Ranchers in western South Dakota have lost tens of thousands of cattle in the past two weeks as a freak snowstorm left some parts of the state under as much as four feet of snow beginning Oct. 3.

The latest estimates, according to multiple news sources, put the number of dead cattle at about 75,000. The affected area is estimated to have around 1 million cattle and 100,000 sheep, according to the Rapid City Journal.

South Dakota is home to 3.85 million cattle. The state has almost five head of cattle for every person – the highest cattle-to-human ratio of any state.

The economic damage to the region is estimated at approximately $600 million. The vast majority of cattle ranchers do not own insurance that would cover damage from storms, according to the Associated Press.

According to coverage of the storms in Real American Cowboy Magazine, the storm took ranchers by surprise, as cattle typically stay on summer pastures until the middle of October.

Cattle in open pastures were first subjected to 12 hours of rain, followed by roughly 48 hours of wet snowfall and winds surpassing 60 miles per hour. While some survived, others froze to death or suffocated in the snow.

After the storm picked up on Thursday, Oct. 4, most ranchers were stuck inside and unable to check on herds until Sunday, Oct. 6.

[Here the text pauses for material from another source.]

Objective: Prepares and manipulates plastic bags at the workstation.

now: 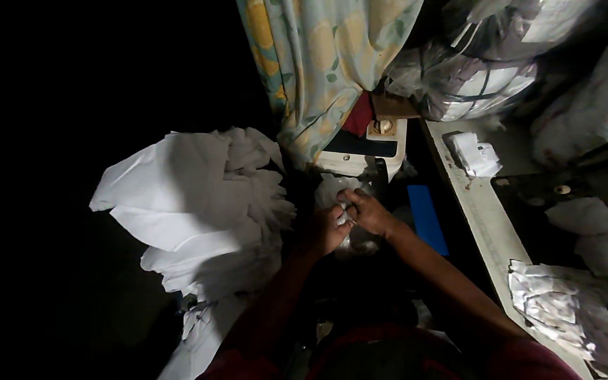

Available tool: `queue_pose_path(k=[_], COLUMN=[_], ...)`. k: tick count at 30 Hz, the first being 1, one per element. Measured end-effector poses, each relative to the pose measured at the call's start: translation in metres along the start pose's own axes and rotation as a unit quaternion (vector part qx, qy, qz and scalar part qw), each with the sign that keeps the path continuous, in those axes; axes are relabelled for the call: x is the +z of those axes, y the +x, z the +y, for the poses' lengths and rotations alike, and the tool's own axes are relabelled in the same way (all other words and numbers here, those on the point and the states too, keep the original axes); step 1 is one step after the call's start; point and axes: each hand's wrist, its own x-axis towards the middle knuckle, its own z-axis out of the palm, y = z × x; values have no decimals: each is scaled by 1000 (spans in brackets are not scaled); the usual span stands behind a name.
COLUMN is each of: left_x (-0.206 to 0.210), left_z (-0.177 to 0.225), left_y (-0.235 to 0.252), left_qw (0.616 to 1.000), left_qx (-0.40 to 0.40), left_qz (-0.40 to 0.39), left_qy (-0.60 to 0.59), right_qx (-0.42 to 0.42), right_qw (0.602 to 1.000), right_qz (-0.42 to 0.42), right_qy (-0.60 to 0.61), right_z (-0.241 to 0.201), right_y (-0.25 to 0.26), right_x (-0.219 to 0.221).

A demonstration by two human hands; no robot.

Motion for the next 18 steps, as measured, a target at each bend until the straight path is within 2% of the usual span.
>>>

Many of the region’s cattle are raised for beef, and the storm hit at a time when the nation’s beef cattle stock is at its record lowest since the 1950s, according to the Cattlemen’s Beef Board.

South Dakota Governor Dennis Daugaard and U.S. Sen. John Thune (R-S.D.) took an aerial tour of Meade County on Thursday, Oct. 10, in an effort to better grasp the scale of the damage to area ranchers. The governor said at a press conference following the surveillance that he was “dismayed” to see the large groups of dead animals scattered across the countryside. Several pits have been dug in Pennington County to help dispose of the deceased cattle.

The South Dakota Cattlemen’s Association has established a donation drive to provide relief funds to affected ranchers.

© Food Safety News
  • Anna Fiona

    Not a single word regarding the moral obligation and suffering of those wretched animals. It is unconscionable that those animals were not properly protected, but then again the entire industry of animal agriculture is based on violence and cruelty. And we, the taxpayers subsidize the animal ag to the tune of $70 billion, not including government advertising assistance costs and so on.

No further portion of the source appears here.